# Mounting bucket to telehandler??



## Team_Yamaha (Nov 30, 2002)

We just bought a Gehl telehandler and now I am trying to figure out how to mount a bucket on to it. I would only be useing the bucket for snow and thats it. The problem is that I don't want to take the forks off inorder to use the bucket. I have found an old bucket off a loader that I was going to fab-up for the Gehl. Here is my idea, weld 2X4 sqaure tubing to the bottom of the bucket for the forks to slide into and build the cutting edge down so that it is flush with bottom of the tubing. Then is fasten it to the machine, weld chain to 4 places on the bucket (2 on each side of the back rack of the forks) and weld 4 chain hooks to the back rack. Then that way when dumping the bucket, the bucket won't slide off the forks. And I figure this way it will be very quick and easy to mount up and unmount the bucket.

What do you guys think??

Any other ideas??


----------



## payton (Nov 3, 2005)

gehl makes a bucket for the telehandler the 2x4 square tubing you speak of is built into the bucket so the bucket is flat when on the ground cutting/scraping. the forks slide on then theres 2 pins that go behind the bucket to hold it on. the idea of putting the 2x4 under the bucket i dont think would be the greatest idea. as it would take a lot to make up the difference on the cutting edge. and to get any down pressure you may end up with the 2x4s digging into the ground. cause thats gonna be a pretty steep cutting edge. now if you could torch out to spots behind the bucket and weld the 2x4s on the top side of the bottom of the bucket that might work a lil better. you really need to check the weight limit of your forks as there are different weight'd forks. then you also need to weigh the bucket and take that into consideration. then think if its a 2yrd bucket whats 2 yards of material going to weigh. you could over load your machine real quick. and over load the forks real fast. bending your forks out of shape which can bea pain to fix if you can ever truly get them str8.

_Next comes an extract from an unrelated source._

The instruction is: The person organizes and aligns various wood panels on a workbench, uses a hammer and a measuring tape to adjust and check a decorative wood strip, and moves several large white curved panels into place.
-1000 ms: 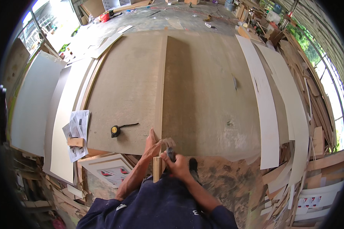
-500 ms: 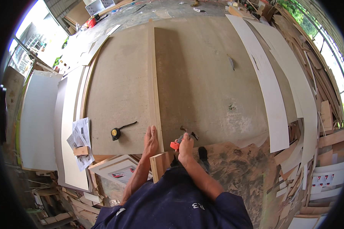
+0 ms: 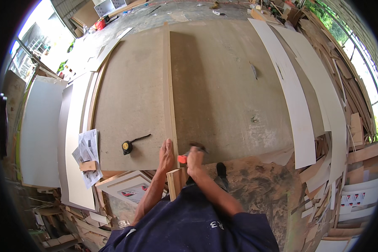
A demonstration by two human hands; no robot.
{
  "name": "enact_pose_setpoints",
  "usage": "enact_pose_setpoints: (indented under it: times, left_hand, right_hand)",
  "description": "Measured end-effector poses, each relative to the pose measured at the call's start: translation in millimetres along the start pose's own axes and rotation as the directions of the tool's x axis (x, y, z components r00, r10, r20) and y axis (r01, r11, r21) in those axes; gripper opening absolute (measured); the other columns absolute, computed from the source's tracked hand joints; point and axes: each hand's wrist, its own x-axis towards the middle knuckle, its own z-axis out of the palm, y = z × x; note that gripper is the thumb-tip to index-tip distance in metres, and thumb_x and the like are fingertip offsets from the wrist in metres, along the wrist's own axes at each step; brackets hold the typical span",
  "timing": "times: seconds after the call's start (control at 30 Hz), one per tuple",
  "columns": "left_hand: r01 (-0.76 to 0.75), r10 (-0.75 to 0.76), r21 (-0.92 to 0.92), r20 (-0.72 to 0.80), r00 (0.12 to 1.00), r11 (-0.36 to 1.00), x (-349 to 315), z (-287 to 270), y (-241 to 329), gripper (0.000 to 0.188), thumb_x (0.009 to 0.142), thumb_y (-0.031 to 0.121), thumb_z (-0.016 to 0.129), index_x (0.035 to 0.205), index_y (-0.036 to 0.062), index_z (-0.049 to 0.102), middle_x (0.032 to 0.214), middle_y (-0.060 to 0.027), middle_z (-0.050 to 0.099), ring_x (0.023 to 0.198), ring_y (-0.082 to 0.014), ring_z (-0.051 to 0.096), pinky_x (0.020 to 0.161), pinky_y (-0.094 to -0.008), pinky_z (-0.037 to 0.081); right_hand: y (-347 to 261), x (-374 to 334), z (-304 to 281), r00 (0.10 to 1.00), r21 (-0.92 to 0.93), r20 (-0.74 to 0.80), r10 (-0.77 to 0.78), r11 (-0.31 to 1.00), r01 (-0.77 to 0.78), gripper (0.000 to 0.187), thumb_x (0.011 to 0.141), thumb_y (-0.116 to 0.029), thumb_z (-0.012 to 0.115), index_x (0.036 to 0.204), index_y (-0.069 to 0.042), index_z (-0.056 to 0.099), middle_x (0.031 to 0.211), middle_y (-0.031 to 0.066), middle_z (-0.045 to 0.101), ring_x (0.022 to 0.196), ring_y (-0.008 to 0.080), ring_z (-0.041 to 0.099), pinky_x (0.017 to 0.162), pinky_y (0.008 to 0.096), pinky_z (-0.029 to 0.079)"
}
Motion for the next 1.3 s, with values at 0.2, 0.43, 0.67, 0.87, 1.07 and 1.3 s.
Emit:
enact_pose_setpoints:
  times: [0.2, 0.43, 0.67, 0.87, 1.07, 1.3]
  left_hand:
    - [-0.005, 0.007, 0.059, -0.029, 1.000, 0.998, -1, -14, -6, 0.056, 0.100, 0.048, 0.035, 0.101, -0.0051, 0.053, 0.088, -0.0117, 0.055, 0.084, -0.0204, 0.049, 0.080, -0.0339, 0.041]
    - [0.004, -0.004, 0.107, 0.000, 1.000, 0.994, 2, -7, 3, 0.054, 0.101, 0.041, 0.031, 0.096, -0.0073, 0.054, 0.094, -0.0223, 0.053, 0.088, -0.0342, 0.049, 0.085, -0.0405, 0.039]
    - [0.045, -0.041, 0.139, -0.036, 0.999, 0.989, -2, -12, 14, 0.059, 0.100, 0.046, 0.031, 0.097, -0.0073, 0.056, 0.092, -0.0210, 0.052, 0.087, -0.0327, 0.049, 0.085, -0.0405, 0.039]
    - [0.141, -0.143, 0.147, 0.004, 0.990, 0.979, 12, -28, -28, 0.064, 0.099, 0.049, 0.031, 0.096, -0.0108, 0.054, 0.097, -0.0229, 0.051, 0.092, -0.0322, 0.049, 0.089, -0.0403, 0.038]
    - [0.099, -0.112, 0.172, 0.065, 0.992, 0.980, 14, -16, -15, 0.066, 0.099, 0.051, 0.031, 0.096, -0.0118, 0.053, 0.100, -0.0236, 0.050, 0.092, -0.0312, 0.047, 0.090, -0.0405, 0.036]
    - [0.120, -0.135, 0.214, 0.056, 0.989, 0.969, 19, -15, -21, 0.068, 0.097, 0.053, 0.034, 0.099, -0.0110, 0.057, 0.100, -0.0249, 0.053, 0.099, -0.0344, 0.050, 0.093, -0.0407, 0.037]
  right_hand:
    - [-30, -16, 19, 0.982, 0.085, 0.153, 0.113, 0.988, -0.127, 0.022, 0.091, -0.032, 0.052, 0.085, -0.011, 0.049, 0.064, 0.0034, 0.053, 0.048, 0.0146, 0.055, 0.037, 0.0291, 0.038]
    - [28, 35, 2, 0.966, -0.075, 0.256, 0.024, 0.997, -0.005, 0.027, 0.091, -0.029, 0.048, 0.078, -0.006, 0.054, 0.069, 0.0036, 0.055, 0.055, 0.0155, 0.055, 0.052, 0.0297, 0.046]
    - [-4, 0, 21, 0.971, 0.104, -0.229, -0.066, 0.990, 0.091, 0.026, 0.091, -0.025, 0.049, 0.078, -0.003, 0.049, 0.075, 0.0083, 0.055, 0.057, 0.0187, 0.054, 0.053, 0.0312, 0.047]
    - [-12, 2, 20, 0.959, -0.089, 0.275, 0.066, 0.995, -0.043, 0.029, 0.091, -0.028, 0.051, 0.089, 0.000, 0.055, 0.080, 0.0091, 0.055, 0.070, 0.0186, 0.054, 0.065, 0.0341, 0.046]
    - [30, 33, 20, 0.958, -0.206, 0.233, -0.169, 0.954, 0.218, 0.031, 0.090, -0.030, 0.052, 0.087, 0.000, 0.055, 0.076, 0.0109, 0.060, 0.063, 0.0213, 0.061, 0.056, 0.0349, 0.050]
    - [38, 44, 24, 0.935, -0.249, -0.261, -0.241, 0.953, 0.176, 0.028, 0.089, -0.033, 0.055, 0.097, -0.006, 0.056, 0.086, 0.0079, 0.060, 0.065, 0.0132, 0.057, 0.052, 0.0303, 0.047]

while i know you dont wanna take the forks off to put the bucket on. it may be more worth while.

payton


----------



## Team_Yamaha (Nov 30, 2002)

I don't know exactly what the forks themselves are rated at, but the machine is rated at a max cap of 8,000lbs,at a max straight out reach of 26' its rated at 1200 lbs. So the machine is more than enough to do the job. Heck I have a 1.5yd snow bucket on my S250 and it doesn't even blink an eye at that. The reason that I don't want to be taking the forks off is that they don't have a quick disconnect, you have to loosen bolts and pull pins inorder to remove them. And I remember having to do that with my old 610 Bobcat that I had way back when, and that was a huge PITA.. And since the telehandler is going to be sitting on job sites it will have to go from lifting plywood, shingles, ect, to clearing snow and back to lifting the shingles/plywood again that same day. So the bucket isn't going to get used alot, actually very little, but I just want to bucket for it so that if I don't have a Bobcat on site that I atleast have another way of moving the snow and getting right back to building.

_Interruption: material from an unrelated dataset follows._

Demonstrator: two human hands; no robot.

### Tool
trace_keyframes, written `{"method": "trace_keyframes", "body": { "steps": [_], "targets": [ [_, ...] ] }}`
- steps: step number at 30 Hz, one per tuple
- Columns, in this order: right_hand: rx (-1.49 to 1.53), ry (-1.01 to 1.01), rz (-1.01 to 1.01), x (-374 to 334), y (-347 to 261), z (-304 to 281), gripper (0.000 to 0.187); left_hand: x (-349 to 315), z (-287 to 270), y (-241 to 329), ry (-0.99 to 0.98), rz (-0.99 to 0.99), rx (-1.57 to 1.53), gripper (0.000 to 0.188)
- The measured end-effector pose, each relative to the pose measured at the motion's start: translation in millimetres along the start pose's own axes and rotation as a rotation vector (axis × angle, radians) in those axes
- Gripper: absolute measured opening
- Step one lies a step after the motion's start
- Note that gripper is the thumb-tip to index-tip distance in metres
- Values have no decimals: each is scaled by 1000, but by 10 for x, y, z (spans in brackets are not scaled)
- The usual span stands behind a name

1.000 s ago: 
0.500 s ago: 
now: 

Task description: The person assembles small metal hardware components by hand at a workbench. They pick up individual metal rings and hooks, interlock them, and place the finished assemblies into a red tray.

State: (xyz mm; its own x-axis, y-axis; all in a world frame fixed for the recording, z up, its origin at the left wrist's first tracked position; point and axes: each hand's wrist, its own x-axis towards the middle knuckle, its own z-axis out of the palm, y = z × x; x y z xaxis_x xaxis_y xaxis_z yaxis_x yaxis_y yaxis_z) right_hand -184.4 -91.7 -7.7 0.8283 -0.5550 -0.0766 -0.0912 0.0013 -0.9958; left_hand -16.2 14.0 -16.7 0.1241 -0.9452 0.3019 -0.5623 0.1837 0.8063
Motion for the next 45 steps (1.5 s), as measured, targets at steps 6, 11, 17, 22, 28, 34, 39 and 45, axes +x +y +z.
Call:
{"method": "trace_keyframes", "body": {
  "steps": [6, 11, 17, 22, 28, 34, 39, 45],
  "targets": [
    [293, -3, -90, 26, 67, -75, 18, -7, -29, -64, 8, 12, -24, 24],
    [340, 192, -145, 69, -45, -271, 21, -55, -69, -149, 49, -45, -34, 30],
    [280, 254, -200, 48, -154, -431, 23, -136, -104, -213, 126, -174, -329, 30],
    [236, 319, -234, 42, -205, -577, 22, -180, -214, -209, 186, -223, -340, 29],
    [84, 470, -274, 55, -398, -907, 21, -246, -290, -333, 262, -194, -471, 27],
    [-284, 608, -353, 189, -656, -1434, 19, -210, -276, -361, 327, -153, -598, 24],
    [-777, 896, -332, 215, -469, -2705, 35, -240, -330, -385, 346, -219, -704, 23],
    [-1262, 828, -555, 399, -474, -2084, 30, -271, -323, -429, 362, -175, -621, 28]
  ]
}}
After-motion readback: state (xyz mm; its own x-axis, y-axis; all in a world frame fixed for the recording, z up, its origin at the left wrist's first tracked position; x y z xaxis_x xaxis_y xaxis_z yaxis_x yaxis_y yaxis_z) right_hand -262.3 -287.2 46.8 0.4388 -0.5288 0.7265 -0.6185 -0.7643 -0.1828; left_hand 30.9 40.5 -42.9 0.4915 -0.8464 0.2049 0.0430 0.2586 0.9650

Its just kinda hard to figure out the fastest way to go from forks, to bucket and back to forks, since this machine has those dam pins.


----------



## jce4isu (Sep 12, 2005)

how is bis up that way its been real slow in iowa our friends down south are framing houses for 1.50per ft cant compete with that



Team_Yamaha;392941 said:


> I don't know exactly what the forks themselves are rated at, but the machine is rated at a max cap of 8,000lbs,at a max straight out reach of 26' its rated at 1200 lbs. So the machine is more than enough to do the job. Heck I have a 1.5yd snow bucket on my S250 and it doesn't even blink an eye at that. The reason that I don't want to be taking the forks off is that they don't have a quick disconnect, you have to loosen bolts and pull pins inorder to remove them. And I remember having to do that with my old 610 Bobcat that I had way back when, and that was a huge PITA.. And since the telehandler is going to be sitting on job sites it will have to go from lifting plywood, shingles, ect, to clearing snow and back to lifting the shingles/plywood again that same day. So the bucket isn't going to get used alot, actually very little, but I just want to bucket for it so that if I don't have a Bobcat on site that I atleast have another way of moving the snow and getting right back to building.
> 
> Its just kinda hard to figure out the fastest way to go from forks, to bucket and back to forks, since this machine has those dam pins.


----------



## dirthog (Feb 17, 2006)

*mounting bucket*

cut two holes inside and right on the bottom of the bucket slide the forks in and box around them then just put a hook on the back of the bucket to keep it on when you dump have done that with several buckets keeps your cutting edge and every thing the same


----------



## Team_Yamaha (Nov 30, 2002)

jce4isu;392947 said:


> how is bis up that way its been real slow in iowa our friends down south are framing houses for 1.50per ft cant compete with that


$1.50 WOW!! Lucky for us, the "friends from down south" haven't made it up this for north yet, atleast for framing. We actually just had the very first ones stop at one of our jobs asking about doing sheetrock, just told them "no, sorry, we use the same subs on every job",

We are staying busy, not swamped like last year. But we atleast have jobs lined up and waiting for us. We have 2 houses going on right now, 1 that I was back filling at today and will be ready to build on late next week. And then 1 more house for sure, then of course we have 2-3 that we have bid on and not heard about yet. We are lucky that we have this many houses going on and lined up, I know that there are a few contractors around that have all their guys laid-off, and a couple more that are having to drive 1-2 hours each day to get to and from work.


----------



## Jay brown (Dec 26, 2005)

i have a gehl 883 telehandler and have a factory bucket and i can unhook the forks and hook up the bucket in less than 60 seconds i would highly reccomend a factory original i have two small brackets welded to the inside of the bucket for mounting a 10' snow plow.


----------



## Jay brown (Dec 26, 2005)

sorry i just read that it is not a Quick tach


----------



## Jay brown (Dec 26, 2005)

jce4isu;392947 said:


> how is bis up that way its been real slow in iowa our friends down south are framing houses for 1.50per ft cant compete with that


damm that's cheep!!! i don't see how they do it here for $7.50


----------